### Data shown
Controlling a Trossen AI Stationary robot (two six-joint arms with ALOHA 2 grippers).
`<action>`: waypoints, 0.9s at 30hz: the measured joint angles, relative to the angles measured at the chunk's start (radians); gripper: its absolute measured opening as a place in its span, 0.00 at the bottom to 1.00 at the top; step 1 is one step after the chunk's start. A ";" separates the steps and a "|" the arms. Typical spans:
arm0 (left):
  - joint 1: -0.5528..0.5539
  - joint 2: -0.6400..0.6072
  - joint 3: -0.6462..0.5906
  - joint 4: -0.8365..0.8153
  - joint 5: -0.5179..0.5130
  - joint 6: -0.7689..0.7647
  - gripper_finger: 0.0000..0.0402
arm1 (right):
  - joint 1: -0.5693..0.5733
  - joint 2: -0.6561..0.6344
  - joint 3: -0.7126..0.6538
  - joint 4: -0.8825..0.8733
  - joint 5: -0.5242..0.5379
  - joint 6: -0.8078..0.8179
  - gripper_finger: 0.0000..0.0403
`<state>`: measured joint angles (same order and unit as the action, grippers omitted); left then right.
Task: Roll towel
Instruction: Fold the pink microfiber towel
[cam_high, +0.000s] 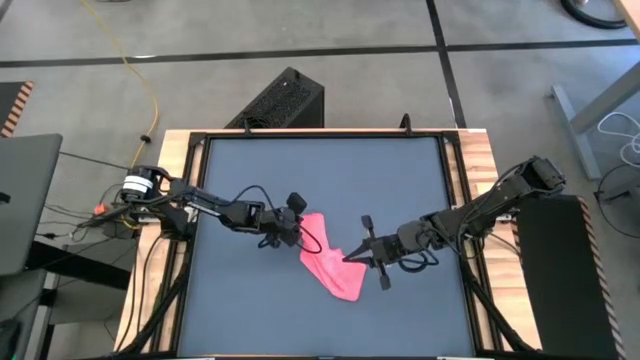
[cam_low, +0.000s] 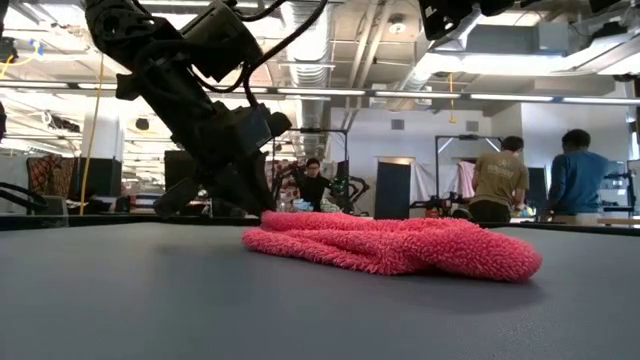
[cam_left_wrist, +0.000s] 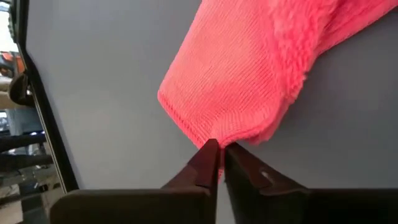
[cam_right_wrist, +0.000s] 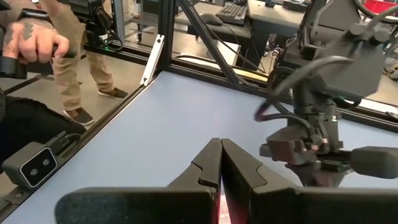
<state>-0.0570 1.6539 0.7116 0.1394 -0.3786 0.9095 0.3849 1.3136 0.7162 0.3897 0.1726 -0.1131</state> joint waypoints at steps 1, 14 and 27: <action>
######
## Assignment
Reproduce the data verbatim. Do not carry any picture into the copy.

## Response
Controlling a Trossen AI Stationary robot (two six-joint arms with ALOHA 2 grippers).
`<action>`: waypoints, 0.9s at 30hz: the measured joint angles, relative to the angles measured at the chunk's start (radians); gripper: its absolute measured opening as a place in its span, 0.00 at the bottom to 1.00 at the top; step 1 is one step after the chunk's start. A ";" separates the steps and a "|" the arms. Typical spans:
arm0 (left):
  - joint 1: -0.5528..0.5539
  - joint 2: -0.6400..0.6072
  - joint 3: -0.6462..0.5906
  - joint 4: -0.8365..0.8153
  - joint 5: -0.5179..0.5130
  - joint 6: -0.7689..0.7647
  - gripper_finger: 0.0000..0.0402
arm1 (right):
  - joint 1: -0.5693..0.5733
  - joint 2: -0.6561..0.6344
  - joint 3: -0.7126..0.6538
  - joint 4: -0.8825..0.8733
  - joint 5: -0.5242..0.5379
  - joint 6: -0.8078..0.8179
  - gripper_finger: 0.0000..0.0403
`<state>`: measured joint angles (same order and unit as the action, grippers omitted); left then right.
Task: Roll towel
Instruction: Fold the pink microfiber towel
[cam_high, +0.000s] 
[cam_low, +0.000s] 
[cam_left_wrist, +0.000s] 
[cam_right_wrist, +0.000s] 
<state>-0.0570 1.6539 0.7116 0.1394 -0.3786 0.9095 0.3849 1.3136 0.7162 0.3897 0.1726 -0.1131</state> joint waypoints at steps 1, 14 and 27: <action>

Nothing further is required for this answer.